Multimodality

The network supports the unification of embeddings in different modalities, including text, images, video, and audio. The idea is that embeddings produced by the network retain modality-specific semantic structure while being endowed by shared semantics across modalities. Every encoder participating in the shared embedding space is responsible for encoding any modality of data, outputting embeddings with the shared space's dimensionality.

Multimodal Encoders

CLIP

The paradigm in multimodal encoders is to pretrain dual encoders on positive pairs (e.g. image-text à la CLIP) and map their individual embeddings to a shared embedding space. The loss function used for training is simply the difference between the individual embeddings of the different modalities in the pair.

ImageBind

ImageBind presents a way of learning a joint embedding space across six different modalities using only pairs of data, rather than inputs from all six modalities. Unseen pairs of modalities can be inferred by the network, and emergent alignment between these modalities is achieved.

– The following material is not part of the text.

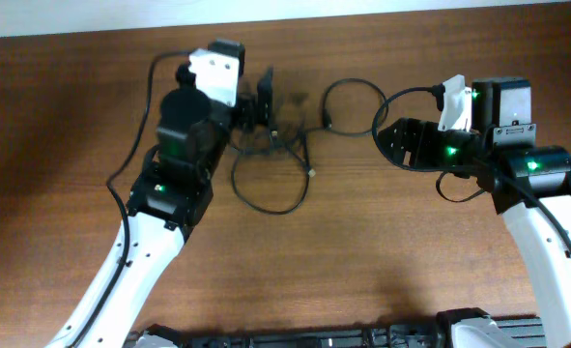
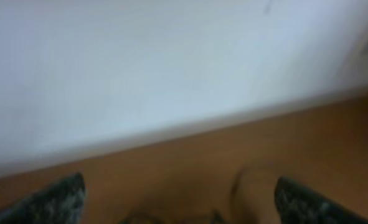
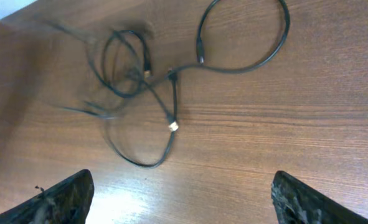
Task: Untangle cables
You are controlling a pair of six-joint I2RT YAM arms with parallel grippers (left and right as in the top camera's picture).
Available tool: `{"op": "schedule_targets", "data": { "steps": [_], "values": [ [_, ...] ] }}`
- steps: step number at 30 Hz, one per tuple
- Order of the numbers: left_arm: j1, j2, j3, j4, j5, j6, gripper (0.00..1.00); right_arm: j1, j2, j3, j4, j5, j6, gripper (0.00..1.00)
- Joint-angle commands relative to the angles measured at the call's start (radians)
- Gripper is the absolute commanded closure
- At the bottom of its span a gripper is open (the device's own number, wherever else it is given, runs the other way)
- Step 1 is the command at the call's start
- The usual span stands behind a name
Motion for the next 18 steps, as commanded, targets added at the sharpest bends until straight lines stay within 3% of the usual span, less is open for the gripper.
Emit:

Pairing in Proof of Curiosity

Similarly, to guarantee that the network can be trained to understand similarities between modalities, the Proof of Curiosity mechanism rewards additional token incentives for the submission of pairs of different modality data.

The encoders align on two different embeddings, one for each element in the pair, using a differential loss-weighted average. Each embedding is averaged with the other with a modality-specific weighting, endowing cross-modality information to either embedding. To combat invalid pair submissions, if the pair of final embeddings are too far from each other, the pair is disqualified from being rewarded, and the weighted average is not applied. The final embeddings are produced together as output.

The system can be extended to support new modalities in future upgrades.